* What this task involves *
Start at the line in the entries below that contains "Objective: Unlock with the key", stop at the line that contains "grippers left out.", and output exactly the lines in that span, both ends included.
....................
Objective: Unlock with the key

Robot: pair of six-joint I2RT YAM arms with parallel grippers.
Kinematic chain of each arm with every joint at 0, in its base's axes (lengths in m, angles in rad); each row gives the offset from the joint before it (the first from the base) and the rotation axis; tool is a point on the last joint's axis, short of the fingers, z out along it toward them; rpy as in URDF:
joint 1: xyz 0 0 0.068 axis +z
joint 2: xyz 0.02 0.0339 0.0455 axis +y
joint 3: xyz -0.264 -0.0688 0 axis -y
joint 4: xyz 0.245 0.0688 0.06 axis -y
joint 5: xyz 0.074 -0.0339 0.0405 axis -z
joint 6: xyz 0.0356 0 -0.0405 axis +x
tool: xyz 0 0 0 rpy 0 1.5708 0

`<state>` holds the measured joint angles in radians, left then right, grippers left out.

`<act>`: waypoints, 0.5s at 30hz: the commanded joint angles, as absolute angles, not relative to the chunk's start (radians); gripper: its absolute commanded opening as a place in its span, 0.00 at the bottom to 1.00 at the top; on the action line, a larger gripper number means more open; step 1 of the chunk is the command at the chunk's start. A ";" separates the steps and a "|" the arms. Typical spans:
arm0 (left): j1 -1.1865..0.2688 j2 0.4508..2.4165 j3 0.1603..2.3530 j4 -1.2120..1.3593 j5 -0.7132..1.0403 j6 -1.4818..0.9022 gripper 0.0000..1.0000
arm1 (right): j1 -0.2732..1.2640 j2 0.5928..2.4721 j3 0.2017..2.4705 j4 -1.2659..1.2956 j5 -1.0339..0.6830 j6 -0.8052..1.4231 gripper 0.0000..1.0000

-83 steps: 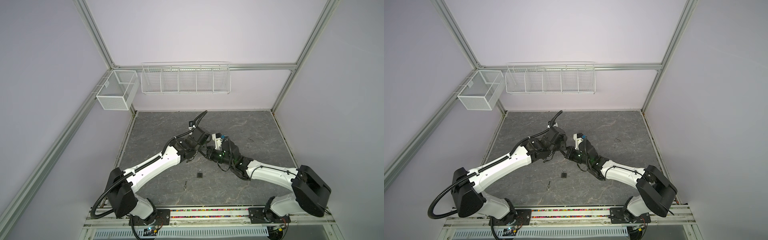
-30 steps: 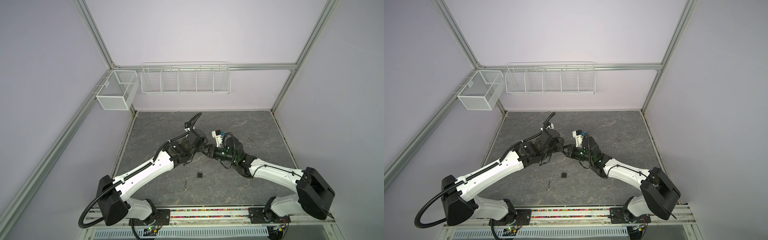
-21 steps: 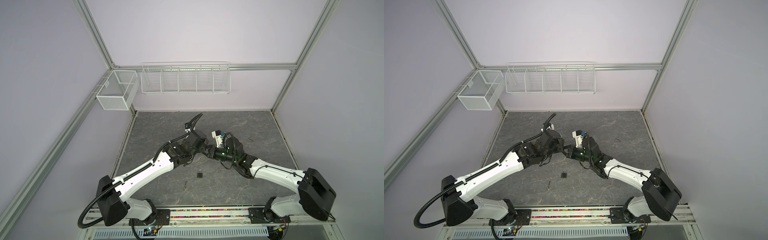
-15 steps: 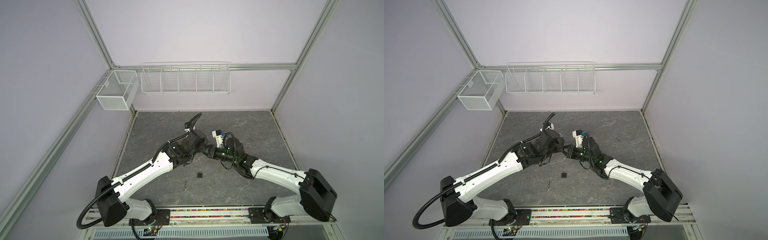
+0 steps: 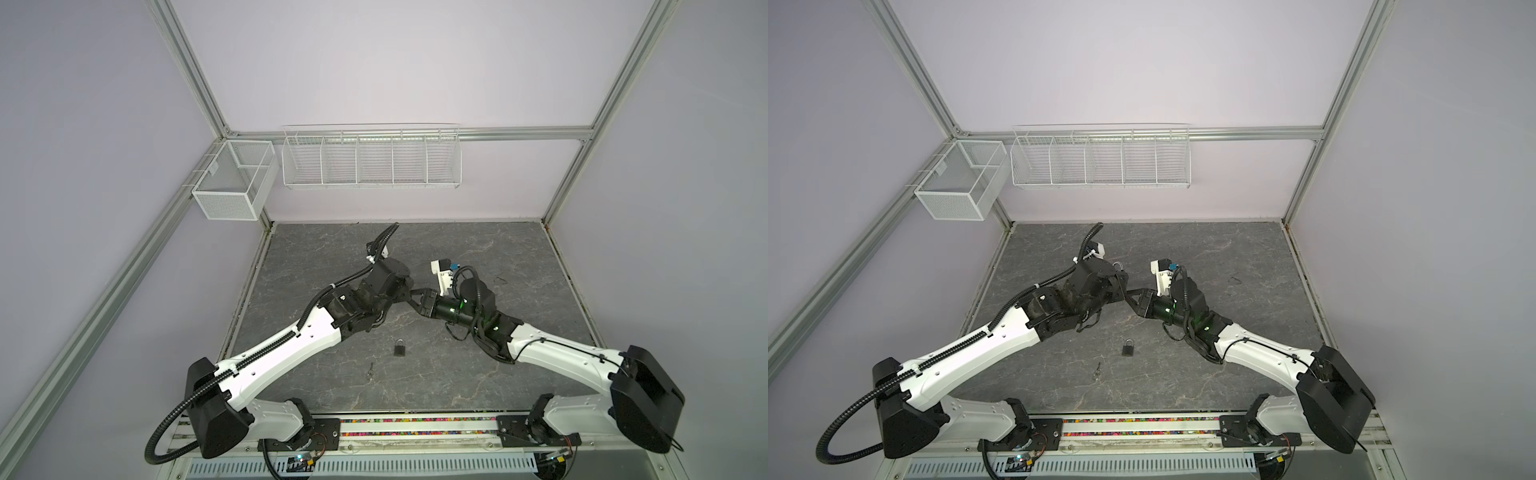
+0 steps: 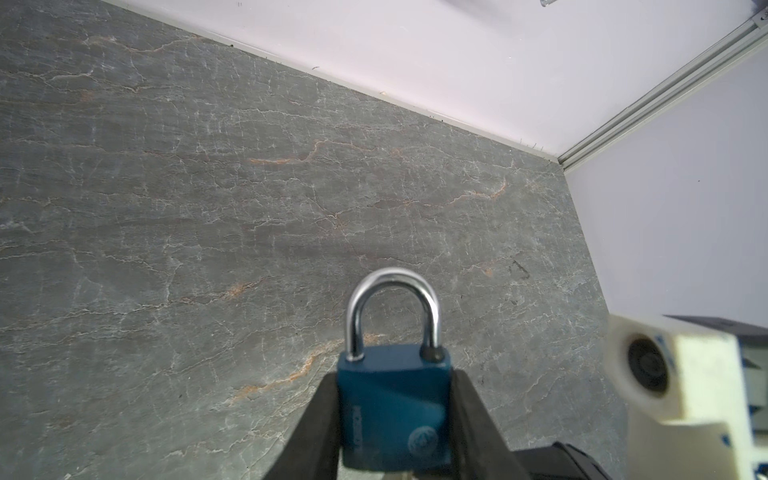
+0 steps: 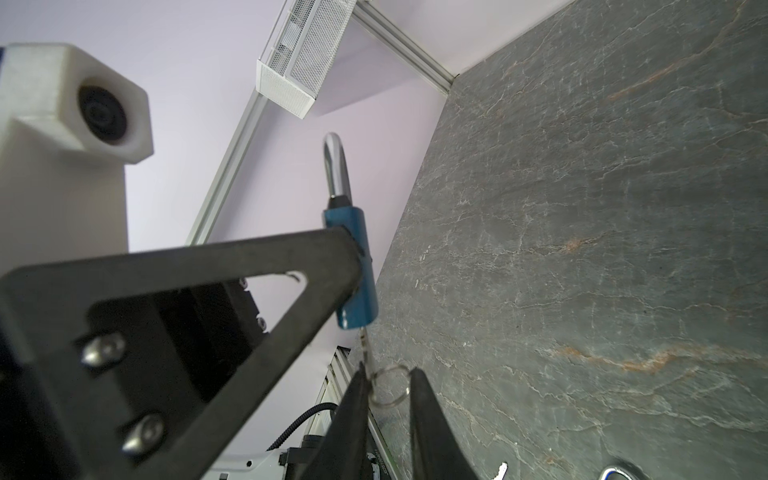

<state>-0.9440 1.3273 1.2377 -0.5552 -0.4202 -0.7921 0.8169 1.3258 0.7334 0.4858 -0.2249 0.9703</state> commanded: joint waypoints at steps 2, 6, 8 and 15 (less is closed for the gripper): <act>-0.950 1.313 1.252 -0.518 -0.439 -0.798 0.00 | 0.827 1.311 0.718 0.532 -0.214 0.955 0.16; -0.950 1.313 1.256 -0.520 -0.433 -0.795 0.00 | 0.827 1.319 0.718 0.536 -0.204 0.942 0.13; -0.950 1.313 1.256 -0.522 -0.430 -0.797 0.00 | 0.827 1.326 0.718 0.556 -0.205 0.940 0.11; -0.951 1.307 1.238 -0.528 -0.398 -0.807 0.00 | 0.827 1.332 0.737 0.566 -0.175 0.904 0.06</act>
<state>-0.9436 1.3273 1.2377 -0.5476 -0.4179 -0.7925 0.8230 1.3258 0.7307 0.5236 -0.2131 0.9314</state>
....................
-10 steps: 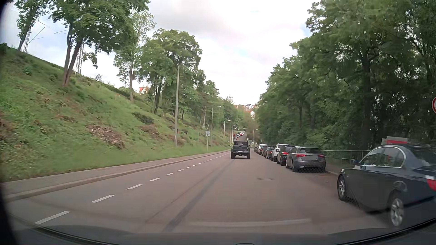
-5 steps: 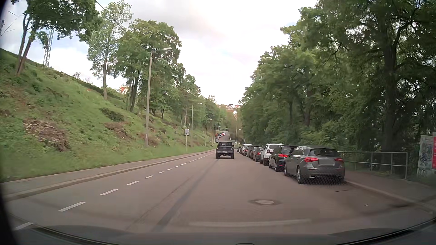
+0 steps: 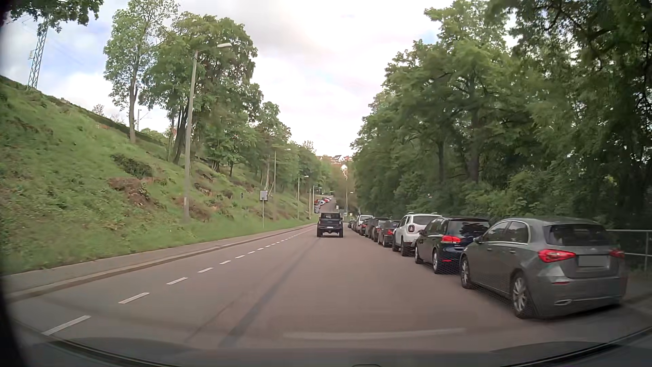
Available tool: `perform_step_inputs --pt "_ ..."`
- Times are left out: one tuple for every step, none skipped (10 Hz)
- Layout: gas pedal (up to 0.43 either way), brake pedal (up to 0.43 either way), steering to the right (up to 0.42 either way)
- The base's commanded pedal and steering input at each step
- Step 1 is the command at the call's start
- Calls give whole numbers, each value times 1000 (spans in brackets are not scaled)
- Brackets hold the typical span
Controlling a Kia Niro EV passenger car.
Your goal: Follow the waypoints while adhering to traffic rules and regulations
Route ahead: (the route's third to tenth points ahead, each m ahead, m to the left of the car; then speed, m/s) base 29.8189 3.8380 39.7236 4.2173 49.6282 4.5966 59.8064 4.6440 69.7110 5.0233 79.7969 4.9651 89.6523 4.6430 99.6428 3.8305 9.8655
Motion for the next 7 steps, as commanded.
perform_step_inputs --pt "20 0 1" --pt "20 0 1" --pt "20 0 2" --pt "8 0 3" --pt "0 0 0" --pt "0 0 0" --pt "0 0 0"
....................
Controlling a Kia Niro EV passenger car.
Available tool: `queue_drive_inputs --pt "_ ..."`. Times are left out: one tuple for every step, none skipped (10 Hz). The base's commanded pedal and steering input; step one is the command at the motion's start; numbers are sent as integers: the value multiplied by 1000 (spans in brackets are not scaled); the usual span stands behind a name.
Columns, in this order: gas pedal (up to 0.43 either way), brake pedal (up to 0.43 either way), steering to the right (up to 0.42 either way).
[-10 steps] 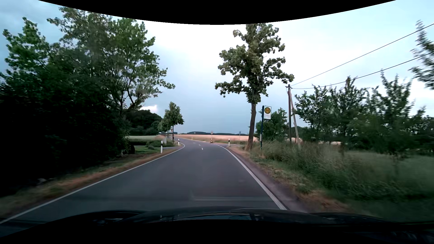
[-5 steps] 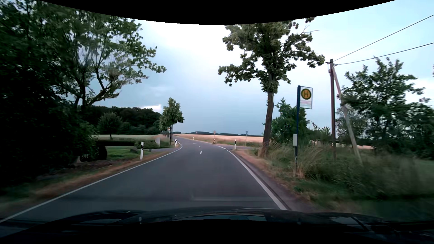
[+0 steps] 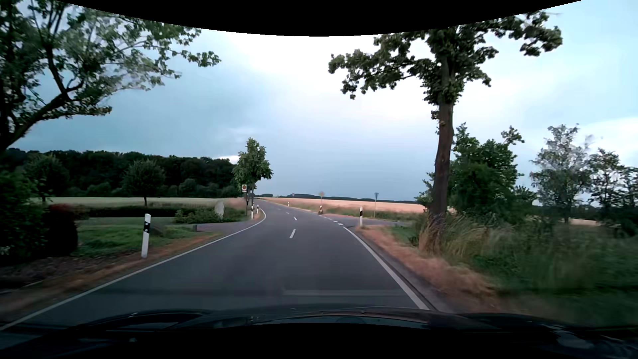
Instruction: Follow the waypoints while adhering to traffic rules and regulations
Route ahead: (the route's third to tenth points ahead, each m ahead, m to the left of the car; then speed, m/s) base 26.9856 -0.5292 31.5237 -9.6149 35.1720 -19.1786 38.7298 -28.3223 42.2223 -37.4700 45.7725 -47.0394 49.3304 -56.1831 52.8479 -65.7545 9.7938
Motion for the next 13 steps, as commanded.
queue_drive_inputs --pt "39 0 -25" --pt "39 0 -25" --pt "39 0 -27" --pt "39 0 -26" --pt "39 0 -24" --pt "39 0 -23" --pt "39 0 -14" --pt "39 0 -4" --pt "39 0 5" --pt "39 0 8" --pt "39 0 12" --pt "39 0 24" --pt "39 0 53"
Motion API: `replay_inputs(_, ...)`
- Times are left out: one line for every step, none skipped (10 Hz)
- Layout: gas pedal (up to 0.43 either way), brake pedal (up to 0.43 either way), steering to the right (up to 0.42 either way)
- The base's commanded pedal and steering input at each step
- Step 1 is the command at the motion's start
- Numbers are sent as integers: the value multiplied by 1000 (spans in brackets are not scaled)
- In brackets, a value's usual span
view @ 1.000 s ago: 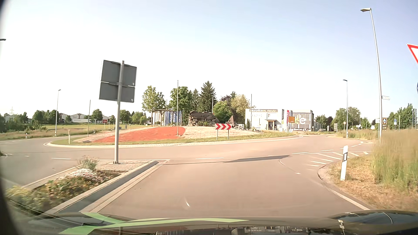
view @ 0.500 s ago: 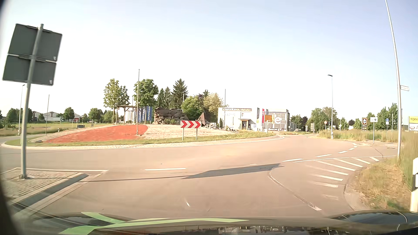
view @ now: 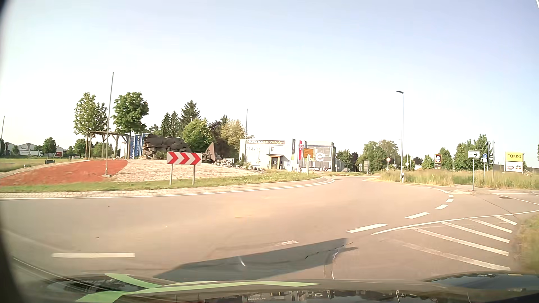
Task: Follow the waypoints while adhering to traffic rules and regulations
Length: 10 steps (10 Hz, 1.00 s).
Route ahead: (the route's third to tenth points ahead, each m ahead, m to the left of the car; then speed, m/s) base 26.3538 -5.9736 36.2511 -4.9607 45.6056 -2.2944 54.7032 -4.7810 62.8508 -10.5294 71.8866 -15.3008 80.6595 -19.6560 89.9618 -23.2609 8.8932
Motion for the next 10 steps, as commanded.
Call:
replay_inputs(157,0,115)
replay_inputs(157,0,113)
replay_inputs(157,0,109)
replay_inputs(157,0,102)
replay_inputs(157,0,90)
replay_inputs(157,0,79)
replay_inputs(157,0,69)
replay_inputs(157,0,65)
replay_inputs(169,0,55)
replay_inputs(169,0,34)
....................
* Finished task *
Objective: Unlock with the key

Robot: pair of six-joint I2RT YAM arms with parallel grippers.
Kinematic chain of each arm with every joint at 0, in its base's axes (lengths in m, angles in rad); each row gives the offset from the joint before it (the first from the base) and the rotation axis; tool is a point on the last joint's axis, short of the fingers, z out along it toward them; rpy as in URDF:
joint 1: xyz 0 0 0.068 axis +z
joint 2: xyz 0.02 0.0339 0.0455 axis +y
joint 3: xyz -0.264 -0.0688 0 axis -y
joint 4: xyz 0.245 0.0688 0.06 axis -y
joint 5: xyz 0.074 -0.0339 0.0405 axis -z
joint 6: xyz 0.0356 0 -0.0405 axis +x
tool: xyz 0 0 0 rpy 0 1.5708 0

`<state>` holds the measured joint angles in radians, left then right, grippers left out.

No more output is needed.